Normally, people will go to the bar and order drinks from a bartender, based on the content in the bar menu. So, how should this process look like in Mixxy, in other words:

— How should the user interact with the system to order drinks in mixed reality?

Opening menu with one hand gesture:

Touching digital objects to trigger interactions

Design Process

I will use some of the insights from previous user research as my design constraints and base, combining case studies of current popular solutions, and then iterate the design pieces through the usability test.

Understanding trends — Ideation + Rapid prototype — Design experiment

Understanding Trends

1.1 Secondary research:

In 2020, the Hand tracking system on Oculus Quest ignited developers and designers.
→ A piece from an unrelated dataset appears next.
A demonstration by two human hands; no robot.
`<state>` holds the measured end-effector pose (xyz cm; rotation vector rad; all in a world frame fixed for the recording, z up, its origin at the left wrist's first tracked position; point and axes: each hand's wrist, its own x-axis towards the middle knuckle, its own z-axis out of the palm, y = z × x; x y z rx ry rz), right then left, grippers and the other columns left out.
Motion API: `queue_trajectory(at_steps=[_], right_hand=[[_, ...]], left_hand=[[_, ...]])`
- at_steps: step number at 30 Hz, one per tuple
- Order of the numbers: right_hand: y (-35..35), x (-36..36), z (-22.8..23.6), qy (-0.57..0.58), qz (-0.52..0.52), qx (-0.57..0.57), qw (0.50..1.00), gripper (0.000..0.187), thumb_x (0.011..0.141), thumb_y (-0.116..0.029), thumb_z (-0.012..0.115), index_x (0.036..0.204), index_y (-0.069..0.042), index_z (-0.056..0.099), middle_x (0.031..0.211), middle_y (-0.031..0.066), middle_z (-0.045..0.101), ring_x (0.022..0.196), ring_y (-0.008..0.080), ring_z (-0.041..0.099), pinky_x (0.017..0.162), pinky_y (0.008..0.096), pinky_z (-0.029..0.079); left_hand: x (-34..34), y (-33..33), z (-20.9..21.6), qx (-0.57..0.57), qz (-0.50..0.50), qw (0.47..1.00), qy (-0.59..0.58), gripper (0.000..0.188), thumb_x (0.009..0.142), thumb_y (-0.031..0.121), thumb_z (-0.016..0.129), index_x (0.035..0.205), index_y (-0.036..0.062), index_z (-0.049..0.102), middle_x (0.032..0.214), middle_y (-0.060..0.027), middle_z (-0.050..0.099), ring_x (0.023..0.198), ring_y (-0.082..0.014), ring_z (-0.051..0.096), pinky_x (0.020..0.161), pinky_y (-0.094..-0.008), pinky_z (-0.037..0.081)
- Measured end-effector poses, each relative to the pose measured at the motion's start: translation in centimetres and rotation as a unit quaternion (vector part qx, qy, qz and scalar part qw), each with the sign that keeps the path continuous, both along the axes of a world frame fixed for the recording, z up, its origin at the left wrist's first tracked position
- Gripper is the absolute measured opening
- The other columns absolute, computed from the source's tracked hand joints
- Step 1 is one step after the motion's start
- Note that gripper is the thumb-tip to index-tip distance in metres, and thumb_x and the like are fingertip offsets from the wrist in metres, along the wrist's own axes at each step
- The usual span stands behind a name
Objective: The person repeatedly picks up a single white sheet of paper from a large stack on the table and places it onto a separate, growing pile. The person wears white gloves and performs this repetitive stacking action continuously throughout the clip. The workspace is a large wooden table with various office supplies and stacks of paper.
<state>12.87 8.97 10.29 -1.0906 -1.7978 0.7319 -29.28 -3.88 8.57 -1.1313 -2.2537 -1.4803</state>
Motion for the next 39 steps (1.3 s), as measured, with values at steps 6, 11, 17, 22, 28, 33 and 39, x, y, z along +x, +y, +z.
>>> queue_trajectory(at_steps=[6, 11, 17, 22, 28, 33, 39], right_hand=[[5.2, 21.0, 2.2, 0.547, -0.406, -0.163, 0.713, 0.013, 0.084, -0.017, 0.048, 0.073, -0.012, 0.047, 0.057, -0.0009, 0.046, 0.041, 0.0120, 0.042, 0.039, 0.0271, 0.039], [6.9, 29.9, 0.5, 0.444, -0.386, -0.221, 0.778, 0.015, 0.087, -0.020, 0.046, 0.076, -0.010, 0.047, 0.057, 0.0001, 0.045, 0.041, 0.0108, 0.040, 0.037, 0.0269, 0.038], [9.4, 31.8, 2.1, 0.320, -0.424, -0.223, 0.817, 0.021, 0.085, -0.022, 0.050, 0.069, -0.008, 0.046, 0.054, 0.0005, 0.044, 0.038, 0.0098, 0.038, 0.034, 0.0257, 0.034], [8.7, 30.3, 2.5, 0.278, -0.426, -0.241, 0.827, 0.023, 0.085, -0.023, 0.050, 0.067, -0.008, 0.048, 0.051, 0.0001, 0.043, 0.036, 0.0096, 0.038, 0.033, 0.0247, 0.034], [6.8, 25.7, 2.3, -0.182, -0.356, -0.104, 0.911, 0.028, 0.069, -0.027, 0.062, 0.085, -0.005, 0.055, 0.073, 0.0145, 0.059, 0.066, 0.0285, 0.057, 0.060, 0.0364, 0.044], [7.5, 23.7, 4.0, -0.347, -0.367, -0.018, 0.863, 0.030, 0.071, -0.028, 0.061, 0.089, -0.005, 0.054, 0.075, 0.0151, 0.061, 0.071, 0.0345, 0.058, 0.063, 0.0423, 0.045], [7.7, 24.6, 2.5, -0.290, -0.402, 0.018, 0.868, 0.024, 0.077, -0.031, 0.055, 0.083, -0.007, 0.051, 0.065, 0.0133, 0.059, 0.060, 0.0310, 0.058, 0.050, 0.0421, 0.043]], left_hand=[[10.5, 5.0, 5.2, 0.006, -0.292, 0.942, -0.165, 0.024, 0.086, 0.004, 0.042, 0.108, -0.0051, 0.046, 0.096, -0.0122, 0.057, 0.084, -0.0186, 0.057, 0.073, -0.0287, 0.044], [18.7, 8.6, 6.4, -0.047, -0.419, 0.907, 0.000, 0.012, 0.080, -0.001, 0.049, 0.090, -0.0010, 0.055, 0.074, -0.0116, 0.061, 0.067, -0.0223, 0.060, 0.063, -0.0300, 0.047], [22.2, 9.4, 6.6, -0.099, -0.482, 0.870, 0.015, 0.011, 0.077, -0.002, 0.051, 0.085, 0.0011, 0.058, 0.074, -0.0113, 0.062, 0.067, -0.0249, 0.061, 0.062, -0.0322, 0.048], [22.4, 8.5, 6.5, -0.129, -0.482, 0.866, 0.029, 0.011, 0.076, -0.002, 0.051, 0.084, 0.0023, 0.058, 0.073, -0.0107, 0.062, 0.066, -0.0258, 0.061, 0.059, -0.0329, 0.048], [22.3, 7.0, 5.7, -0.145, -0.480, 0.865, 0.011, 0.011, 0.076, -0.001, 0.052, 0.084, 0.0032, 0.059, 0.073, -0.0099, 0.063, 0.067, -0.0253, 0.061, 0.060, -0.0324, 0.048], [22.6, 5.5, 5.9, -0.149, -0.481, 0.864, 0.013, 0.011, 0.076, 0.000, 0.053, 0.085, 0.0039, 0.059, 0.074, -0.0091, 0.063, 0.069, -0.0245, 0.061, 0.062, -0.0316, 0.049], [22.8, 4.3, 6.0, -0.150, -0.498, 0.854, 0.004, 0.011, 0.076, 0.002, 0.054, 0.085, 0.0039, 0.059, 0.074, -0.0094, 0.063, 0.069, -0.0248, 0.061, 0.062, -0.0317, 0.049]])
More and more applications enable hand input in VR recently, as Oculus said “It delivers a new sense of presence, enhances social engagement, and delivers more natural interactions with fully tracked hands and articulated fingers”. So I focus on in-air hand input for the club project.

In the study of comparing 3D user interaction published in 2020 IEEE Conference of VR, Hyo Jeong Kang observed how novice MR users responded to each interaction when there was no instruction. The result of which can help designers to identify a gesture that would render more natural interactions than existing techniques.
Among 21 testers (some are VR-ready people, some are not), they found:
1. When selecting something, *100% of participants prefer to press the button with an index finger, 82% would with the entire hand,* but only 5% would use Pinch or air-tab gesture.
2. A good example of applying affordance and provide visual guidance is the bounding box in Hololens2, which can inform the user that the object is currently adjustable and *respond to the user’s finger’s proximity.*

A Comparative Analysis of 3D User Interaction: How to Move Virtual Objects in Mixed Reality | IEEE Conference Publication | IEEE Xplore

By doing usability tests among 10 young people during 2017–2018( half had the experience of AR/VR/3D, half didn’t), Hong An Pham found the difficulties users frequently meet during the interaction with the 3D object in the VR system by in-air hand gestures are *missing touch sense, limited hand gesture types and an object was obscured by another.* And the related suggestive improvements are *feedback system, recovery ability, simplify the task flow, and combining gestures*.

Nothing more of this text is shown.